9

I am not sure if I've been missing anything obvious, but I have not found anything documented about how one would go to insert Word elements (tables, for example) at some specific place in a document?

I am loading an existing MS Word .docx document by using:

my_document = Document('some/path/to/my/document.docx')

My use case would be to get the 'position' of a bookmark or section in the document and then proceed to insert tables below that point.

I'm thinking about an API that would allow me to do something along those lines:

insertion_point = my_document.bookmarks['bookmark_name'].position
my_document.add_table(rows=10, cols=3, position=insertion_point+1)

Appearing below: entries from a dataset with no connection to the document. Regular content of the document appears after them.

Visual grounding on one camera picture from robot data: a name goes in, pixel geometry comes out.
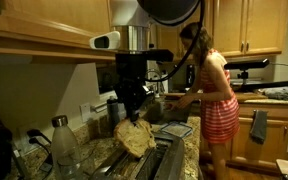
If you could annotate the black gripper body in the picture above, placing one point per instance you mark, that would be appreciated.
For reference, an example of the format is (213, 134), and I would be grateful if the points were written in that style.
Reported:
(130, 73)

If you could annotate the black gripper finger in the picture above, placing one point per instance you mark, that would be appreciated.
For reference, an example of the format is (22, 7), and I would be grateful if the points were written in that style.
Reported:
(132, 110)
(146, 98)

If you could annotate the bread slice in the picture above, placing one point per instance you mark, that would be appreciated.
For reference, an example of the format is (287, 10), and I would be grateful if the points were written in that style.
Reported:
(125, 169)
(134, 138)

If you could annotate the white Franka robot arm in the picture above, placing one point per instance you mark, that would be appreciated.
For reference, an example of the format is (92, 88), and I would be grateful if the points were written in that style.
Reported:
(127, 10)

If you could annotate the stainless steel toaster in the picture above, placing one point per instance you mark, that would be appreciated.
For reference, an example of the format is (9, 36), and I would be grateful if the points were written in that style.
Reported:
(170, 160)

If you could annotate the grey water bottle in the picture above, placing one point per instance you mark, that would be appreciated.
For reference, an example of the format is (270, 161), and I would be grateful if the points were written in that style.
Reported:
(113, 113)

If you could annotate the chrome kitchen faucet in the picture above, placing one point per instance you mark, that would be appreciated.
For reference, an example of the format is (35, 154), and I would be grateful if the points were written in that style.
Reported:
(159, 80)

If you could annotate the kitchen window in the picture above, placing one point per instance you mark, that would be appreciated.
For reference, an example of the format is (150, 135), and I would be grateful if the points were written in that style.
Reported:
(105, 80)

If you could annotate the wooden cutting board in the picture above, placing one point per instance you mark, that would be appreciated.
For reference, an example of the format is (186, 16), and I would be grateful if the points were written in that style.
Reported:
(175, 94)

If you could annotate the black soda maker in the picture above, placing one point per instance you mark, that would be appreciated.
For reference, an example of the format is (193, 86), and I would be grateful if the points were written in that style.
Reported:
(190, 75)

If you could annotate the person in red striped dress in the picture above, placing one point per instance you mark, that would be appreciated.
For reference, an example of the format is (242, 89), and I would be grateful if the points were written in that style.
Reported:
(219, 113)

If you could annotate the clear bottle with metal cap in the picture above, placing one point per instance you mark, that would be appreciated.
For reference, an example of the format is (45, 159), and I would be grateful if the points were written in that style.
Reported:
(64, 146)

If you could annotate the black power plug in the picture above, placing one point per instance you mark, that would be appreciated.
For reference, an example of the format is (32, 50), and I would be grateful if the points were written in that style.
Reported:
(34, 133)

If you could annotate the grey hanging towel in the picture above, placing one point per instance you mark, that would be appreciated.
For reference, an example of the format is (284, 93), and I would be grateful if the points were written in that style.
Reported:
(259, 126)

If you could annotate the grey folded cloth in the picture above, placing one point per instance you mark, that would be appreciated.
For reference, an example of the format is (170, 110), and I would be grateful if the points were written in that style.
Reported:
(279, 94)

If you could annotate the wooden base cabinet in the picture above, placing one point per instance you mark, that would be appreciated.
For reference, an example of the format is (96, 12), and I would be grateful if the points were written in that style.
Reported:
(277, 133)

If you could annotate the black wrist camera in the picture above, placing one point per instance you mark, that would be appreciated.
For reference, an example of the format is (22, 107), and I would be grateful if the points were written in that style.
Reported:
(159, 55)

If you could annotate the white wall switch plate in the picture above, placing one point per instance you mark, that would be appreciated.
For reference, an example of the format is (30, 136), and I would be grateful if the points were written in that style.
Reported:
(85, 112)

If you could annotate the wooden wall cabinet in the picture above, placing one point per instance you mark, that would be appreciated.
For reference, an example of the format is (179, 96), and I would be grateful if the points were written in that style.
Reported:
(230, 23)
(165, 40)
(50, 20)

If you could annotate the black stereo camera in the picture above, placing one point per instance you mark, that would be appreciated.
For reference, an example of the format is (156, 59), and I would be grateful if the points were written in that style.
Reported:
(247, 64)

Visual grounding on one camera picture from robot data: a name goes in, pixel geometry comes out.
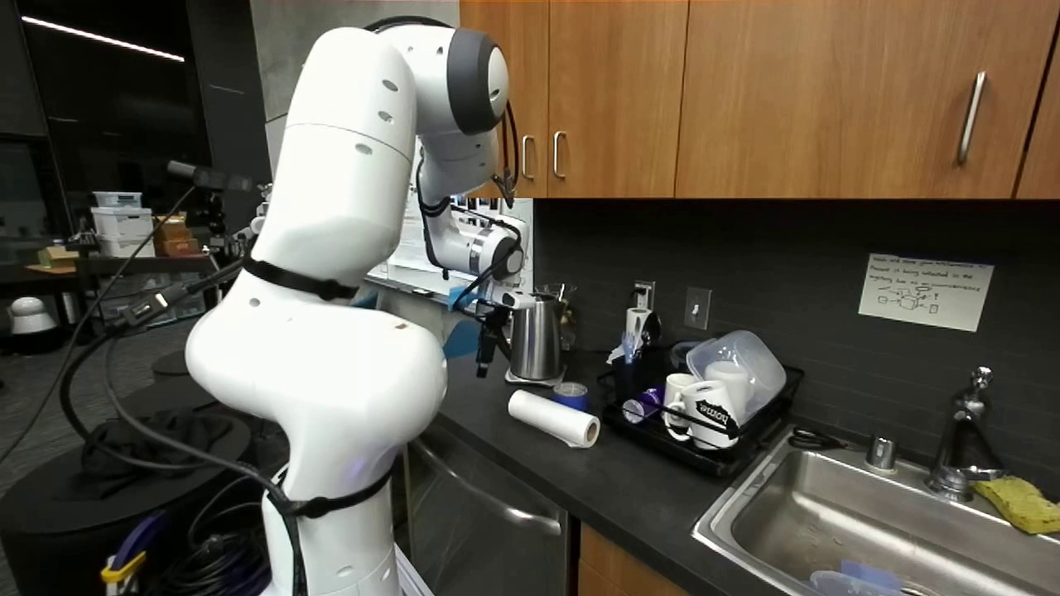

I saw that there are plans to implement something akin to the 'range' object of the MS Word API, this would effectively solve that problem. In the meantime, is there a way to instruct the document object methods where to insert the new elements?

Maybe I can glue some lxml code to find a node and pass that to these python-docx methods? Any help on this subject would be much appreciated! Thanks.

Apteryx
  • 4,279
  • 3
  • 12
  • 15

5 Answers5

14

I remembered an old adage, "use the source, Luke!", and could figure it out. A post from python-docx owner on its git project page also gave me a hint: https://github.com/python-openxml/python-docx/issues/7.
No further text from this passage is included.